I wrote this sketch several years ago just after the Fourth of July. The Cassini-Huygens space probe, according to Wikipedia, “entered into orbit around Saturn in July 2004,” and it is expected to transmit data about Saturn and its moons until 2017. In January 2005, the vehicle landed on the Saturn moon Titan in “the first landing ever accomplished in the outer solar system.” The probe is named for a 17th-century Dutch astronomer who “discovered” Titan. We live in big wide world.—PM



Jim Casselton is one of the morning walkers. One summer morning we visited for a few laps on the South Common oval. The bluish three-quarter moon’s dents and ridges made a mottled surface that was papery in its translucence. The moon held its place like a shape cut out of a blank sheet. Way beyond, after seven years in transit and two billion miles, the latest celebrity spacecraft, the Cassini-Huygens probe, had reached Saturn. The SUV-sized craft “deked” its way past swirling chunks of ice and universal gravel to find a gap in the rings on Independence Day. In no time, Cassini started beaming back pictures of the distinctive rings and several of the planet’s 31 moons. The trip will climax with the landing of a pod on the vast moon, Titan, the farthest surface on which humans have ever tried to land a machine.

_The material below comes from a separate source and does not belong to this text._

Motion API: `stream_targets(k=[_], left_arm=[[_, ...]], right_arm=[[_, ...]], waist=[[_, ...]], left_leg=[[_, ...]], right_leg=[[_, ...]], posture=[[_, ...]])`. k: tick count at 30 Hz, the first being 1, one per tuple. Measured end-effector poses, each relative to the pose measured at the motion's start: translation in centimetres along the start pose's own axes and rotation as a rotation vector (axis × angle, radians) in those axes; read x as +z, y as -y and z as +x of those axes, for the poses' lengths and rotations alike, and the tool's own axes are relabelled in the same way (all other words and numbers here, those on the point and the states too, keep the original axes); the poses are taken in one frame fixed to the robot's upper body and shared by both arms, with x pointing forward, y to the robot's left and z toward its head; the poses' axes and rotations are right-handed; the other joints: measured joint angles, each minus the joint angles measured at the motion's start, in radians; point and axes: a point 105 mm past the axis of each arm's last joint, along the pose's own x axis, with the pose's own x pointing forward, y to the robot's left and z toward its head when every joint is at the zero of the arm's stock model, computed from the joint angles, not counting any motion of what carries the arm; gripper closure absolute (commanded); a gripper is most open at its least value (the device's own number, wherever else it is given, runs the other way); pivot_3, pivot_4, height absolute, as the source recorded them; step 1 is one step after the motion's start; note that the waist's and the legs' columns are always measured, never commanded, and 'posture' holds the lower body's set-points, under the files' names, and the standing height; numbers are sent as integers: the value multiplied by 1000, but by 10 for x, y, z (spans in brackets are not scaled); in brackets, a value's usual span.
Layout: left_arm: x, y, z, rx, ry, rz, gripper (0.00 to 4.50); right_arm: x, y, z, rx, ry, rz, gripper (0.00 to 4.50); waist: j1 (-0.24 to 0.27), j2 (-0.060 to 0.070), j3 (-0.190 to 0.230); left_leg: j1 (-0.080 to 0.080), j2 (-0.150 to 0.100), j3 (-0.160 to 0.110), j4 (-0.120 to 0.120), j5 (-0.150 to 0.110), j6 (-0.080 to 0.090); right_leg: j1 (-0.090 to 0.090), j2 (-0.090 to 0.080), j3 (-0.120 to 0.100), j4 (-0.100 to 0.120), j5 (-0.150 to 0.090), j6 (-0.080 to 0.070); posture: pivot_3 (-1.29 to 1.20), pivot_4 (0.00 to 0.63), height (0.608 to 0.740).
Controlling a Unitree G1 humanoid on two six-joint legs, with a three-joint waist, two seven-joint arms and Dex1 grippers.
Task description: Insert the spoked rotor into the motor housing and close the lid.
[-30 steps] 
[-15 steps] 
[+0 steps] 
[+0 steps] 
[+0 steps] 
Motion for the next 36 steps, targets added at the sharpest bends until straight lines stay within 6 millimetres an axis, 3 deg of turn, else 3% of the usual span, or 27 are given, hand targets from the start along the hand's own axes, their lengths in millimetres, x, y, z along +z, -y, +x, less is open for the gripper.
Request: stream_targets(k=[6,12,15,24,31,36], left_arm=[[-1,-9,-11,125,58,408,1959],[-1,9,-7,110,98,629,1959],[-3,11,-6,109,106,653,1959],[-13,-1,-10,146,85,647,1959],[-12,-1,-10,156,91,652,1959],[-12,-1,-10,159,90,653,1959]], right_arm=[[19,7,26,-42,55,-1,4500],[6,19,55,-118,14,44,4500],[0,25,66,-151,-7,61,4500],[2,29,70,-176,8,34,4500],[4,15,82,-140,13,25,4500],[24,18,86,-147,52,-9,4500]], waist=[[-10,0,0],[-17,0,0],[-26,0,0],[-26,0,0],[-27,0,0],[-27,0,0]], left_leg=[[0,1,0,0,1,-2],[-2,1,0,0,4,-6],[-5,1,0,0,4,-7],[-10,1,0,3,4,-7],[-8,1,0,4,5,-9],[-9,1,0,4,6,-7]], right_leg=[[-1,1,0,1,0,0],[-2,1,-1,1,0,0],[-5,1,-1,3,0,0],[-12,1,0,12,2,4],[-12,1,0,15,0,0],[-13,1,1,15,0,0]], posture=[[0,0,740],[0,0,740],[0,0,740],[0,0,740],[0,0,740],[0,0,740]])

     “That moon is fat this morning, and there’s something odd about the light,” said Jim. We’d been talking about pushing the Parks Department to spruce up the Common. He’s a barrel-chested man of medium height. He wore a New England Patriots sweatshirt, the one from the second Super Bowl win, black running pants with a silver stripe up the leg, and white sneakers. When he saw me coming down the hill, he pointed at his white cap with a swoosh and then to my Oakland A’s cap, and said, “Tonight,” meaning the A’s would be playing the Sox at Fenway. Jim lives in “the housing” near the Common, a complex named for a local priest. He’s usually finished his workout before I arrive.

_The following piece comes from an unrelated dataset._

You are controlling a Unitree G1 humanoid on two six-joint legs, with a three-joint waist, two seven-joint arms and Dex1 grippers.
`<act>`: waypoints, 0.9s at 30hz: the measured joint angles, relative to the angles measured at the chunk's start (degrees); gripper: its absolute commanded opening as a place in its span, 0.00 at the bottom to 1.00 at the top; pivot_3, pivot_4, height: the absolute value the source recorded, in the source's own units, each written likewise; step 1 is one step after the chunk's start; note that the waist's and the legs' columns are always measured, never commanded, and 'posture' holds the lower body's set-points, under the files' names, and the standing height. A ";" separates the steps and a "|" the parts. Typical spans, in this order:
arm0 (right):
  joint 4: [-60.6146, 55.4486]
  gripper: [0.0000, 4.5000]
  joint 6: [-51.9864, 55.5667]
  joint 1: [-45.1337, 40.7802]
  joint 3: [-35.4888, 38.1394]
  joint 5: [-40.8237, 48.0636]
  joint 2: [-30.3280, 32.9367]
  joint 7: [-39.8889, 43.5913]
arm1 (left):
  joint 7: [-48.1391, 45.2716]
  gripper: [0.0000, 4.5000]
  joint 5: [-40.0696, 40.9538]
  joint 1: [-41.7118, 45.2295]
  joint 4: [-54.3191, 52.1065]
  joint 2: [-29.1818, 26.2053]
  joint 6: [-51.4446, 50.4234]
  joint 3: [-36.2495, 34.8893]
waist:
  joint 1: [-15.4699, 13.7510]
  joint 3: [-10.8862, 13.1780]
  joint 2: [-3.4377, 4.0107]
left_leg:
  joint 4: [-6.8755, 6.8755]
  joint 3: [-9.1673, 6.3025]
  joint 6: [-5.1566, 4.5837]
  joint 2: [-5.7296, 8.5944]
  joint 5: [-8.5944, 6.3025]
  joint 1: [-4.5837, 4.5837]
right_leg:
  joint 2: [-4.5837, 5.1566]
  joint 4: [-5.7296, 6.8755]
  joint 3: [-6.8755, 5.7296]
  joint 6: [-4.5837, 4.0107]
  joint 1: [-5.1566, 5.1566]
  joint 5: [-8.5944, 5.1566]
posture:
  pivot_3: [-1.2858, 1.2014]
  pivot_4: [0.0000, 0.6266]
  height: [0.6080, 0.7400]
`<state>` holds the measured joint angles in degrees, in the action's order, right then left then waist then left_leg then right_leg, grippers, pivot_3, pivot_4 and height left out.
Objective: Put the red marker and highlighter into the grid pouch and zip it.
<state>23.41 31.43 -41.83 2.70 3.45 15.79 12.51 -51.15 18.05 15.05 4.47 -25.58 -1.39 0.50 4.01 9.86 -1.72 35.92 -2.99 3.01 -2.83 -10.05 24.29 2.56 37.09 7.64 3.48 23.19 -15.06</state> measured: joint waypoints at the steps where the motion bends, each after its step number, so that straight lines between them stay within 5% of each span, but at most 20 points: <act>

     He takes the train to Boston some days and walks along the Charles River. “That’s a beautiful stretch,” he said, “and they keep it so clean. There were 450,000 people at the Boston Pops on the Fourth of July, and the police didn’t report one incident. That’s people having a good time in a good way.”  Underfoot were dozens of spent red-and-blue paper casings of fireworks from the local celebration. “I had my windows open and heard them until all hours. It’s not as rough as it used to be. They stopped the carnivals after a guy got stabbed, but that was years ago. You still have to keep your eyes open.”

     “When I was with county corrections, a bunch of us would run in South Lowell on weekends. We’d run through the Back Central area, which some people used to call the South End, where the Portuguese have done a marvelous job keeping up appearances. When I came to Lowell from Florida in 1959, that area was run down. The Portuguese took it over street by street. They’ve got a fine neighborhood. It still has problems, but look at what they do with a patch of land—the car-ports crawling with grape vines and the roses and fruit trees in the miniature back yards. Talk about the Portuguese—Did you know Mr. Homer, the fisherman? He’d come around the section where a lot of the black people lived with his truck and put out these big tubs of fish on ice, all kinds. He’d say, ‘Go ahead, Mrs. Casselton, take a couple more. There’s plenty in the ocean.’ He had piles of fish.”